Digital Integration Hub (DIH): The DIH architecture can support real-time business processes that require a 360-degree view of data. It provides a common data access layer for aggregating and processing data from data streams and internal and cloud-based sources, including internal and cloud databases, data lakes, data warehouses, and SaaS applications. Multiple customer-facing business applications can then access the aggregated data and process it at in-memory speeds without moving the data over the network. The DIH automatically synchronizes changes made to the data by consuming applications to the backend data stores, while reducing or eliminating the need for API calls to these data sources.

Hybrid Transactional/Analytical Processing (HTAP): HTAP is the high-speed processing of the same in-memory data set for both transactions and analytics. This eliminates the need for time-consuming extract, transform, and load (ETL) processes to periodically copy data from an online transaction processing (OLTP) system to a separate online analytical processing (OLAP) system. HTAP is powered by an in-memory computing platform that runs predefined analytical queries on operational data without affecting overall system performance.
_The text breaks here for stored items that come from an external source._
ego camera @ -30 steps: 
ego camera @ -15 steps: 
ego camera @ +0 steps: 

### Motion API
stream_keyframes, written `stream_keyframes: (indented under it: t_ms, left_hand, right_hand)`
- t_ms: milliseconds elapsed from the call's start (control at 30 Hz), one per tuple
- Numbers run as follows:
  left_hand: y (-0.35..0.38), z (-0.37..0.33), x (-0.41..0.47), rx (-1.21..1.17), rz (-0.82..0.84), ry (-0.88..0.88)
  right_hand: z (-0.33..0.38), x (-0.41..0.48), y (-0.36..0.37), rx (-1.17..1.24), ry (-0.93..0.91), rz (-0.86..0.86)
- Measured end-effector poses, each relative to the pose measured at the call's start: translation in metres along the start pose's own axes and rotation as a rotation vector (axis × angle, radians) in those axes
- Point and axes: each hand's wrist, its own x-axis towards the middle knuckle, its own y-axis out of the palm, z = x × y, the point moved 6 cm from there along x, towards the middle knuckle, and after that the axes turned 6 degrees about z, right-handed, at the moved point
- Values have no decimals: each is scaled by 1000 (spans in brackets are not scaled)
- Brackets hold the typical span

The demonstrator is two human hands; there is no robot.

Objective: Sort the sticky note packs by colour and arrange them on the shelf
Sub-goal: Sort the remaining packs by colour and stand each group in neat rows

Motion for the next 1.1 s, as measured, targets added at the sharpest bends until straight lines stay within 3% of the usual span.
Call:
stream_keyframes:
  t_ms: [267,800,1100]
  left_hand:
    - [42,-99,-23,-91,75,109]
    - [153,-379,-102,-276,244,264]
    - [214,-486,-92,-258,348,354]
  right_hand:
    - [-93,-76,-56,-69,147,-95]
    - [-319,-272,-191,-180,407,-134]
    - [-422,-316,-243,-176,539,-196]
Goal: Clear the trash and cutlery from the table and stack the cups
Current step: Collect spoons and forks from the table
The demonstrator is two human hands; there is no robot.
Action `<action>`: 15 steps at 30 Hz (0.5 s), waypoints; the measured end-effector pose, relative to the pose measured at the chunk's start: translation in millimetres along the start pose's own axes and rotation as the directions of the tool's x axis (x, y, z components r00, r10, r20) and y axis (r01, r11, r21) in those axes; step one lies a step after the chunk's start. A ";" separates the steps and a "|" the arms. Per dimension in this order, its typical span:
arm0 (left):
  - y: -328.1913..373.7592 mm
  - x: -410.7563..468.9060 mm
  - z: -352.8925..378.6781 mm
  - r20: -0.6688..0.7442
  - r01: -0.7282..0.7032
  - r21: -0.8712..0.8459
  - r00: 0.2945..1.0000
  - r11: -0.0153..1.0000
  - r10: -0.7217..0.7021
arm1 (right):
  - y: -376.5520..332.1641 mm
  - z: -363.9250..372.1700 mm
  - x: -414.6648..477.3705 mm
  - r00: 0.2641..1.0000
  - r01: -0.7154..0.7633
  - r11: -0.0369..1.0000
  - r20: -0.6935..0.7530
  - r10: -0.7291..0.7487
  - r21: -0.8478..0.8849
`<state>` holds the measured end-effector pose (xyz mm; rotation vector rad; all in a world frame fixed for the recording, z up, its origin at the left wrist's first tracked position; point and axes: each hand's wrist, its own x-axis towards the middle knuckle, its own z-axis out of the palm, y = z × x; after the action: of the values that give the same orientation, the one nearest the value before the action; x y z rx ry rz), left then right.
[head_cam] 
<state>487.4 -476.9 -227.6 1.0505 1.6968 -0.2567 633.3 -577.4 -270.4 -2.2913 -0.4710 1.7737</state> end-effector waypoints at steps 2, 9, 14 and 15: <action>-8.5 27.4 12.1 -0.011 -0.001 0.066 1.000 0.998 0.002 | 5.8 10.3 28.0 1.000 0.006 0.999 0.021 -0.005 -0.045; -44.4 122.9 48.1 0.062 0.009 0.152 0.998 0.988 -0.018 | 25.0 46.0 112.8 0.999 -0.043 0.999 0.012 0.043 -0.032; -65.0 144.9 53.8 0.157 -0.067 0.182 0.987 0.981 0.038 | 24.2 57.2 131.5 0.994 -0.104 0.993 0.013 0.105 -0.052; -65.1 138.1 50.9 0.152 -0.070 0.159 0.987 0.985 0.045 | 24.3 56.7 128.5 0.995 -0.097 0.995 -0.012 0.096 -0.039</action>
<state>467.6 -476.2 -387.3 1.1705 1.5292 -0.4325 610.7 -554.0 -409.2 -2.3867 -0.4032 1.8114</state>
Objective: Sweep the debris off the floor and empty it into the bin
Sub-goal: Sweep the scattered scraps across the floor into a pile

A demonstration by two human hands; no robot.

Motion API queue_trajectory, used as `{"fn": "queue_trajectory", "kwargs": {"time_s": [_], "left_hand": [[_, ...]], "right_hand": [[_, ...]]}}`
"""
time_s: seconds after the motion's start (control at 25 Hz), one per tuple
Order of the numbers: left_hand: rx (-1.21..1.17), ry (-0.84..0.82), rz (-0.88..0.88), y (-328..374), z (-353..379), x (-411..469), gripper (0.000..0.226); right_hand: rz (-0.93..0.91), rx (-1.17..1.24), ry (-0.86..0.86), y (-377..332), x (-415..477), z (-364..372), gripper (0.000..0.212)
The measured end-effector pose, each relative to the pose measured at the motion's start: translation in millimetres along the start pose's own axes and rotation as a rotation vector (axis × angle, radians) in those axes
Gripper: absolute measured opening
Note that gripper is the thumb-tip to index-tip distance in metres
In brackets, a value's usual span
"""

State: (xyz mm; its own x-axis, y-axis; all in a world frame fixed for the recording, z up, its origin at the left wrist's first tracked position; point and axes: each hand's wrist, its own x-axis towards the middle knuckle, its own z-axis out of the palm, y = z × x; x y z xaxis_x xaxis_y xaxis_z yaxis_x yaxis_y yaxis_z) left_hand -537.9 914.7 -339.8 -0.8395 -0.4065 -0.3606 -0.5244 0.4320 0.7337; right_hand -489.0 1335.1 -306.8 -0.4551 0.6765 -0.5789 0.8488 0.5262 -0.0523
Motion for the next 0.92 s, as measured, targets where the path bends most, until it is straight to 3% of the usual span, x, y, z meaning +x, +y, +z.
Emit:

Consider the open source stack

To continue creating cost-effective, rapidly scalable infrastructure, consider these other proven open source solutions:

  • Apache Kafka or Apache Flink for building real-time data pipelines for delivering data from streaming sources such as stock quotes or IoT devices to the Apache Ignite in-memory data grid.
  • Kubernetes is used to automatically deploy and manage applications that have been integrated in Docker or other container solutions. Putting applications into containers and automating their management is the key to successfully building real-time, end-to-end business processes in a distributed, hybrid, multi-cloud world.
  • Apache Spark, for processing and analyzing large amounts of distributed data. Spark leverages the Ignite in-memory computing platform to more efficiently train machine learning models using massive amounts of data acquired through Kafka or Flink streaming pipelines.

Build, deploy and maintain correctly

Since there is a desire to deploy these solutions in a faster time frame, and at the same time the consequences of delays can be very high, a realistic assessment of the internal resources available to the project must be made. If there is a lack of expertise or availability, do not hesitate to consult third-party experts. Support for all of these open source solutions can be easily obtained under contract, making it possible to obtain the required expertise without having to spend time expanding the internal team.

Learn more

Many online resources can help you quickly get up to speed on these techniques and determine which strategies might be right for your organization.

Whether your goal is to ensure the best possible customer experience amid a surge in business activity or prepare for a post-pandemic economic recovery, an open source infrastructure stack powered by in-memory computing is a cost-effective way to combine unprecedented speed with massive scalability for real-time business processes.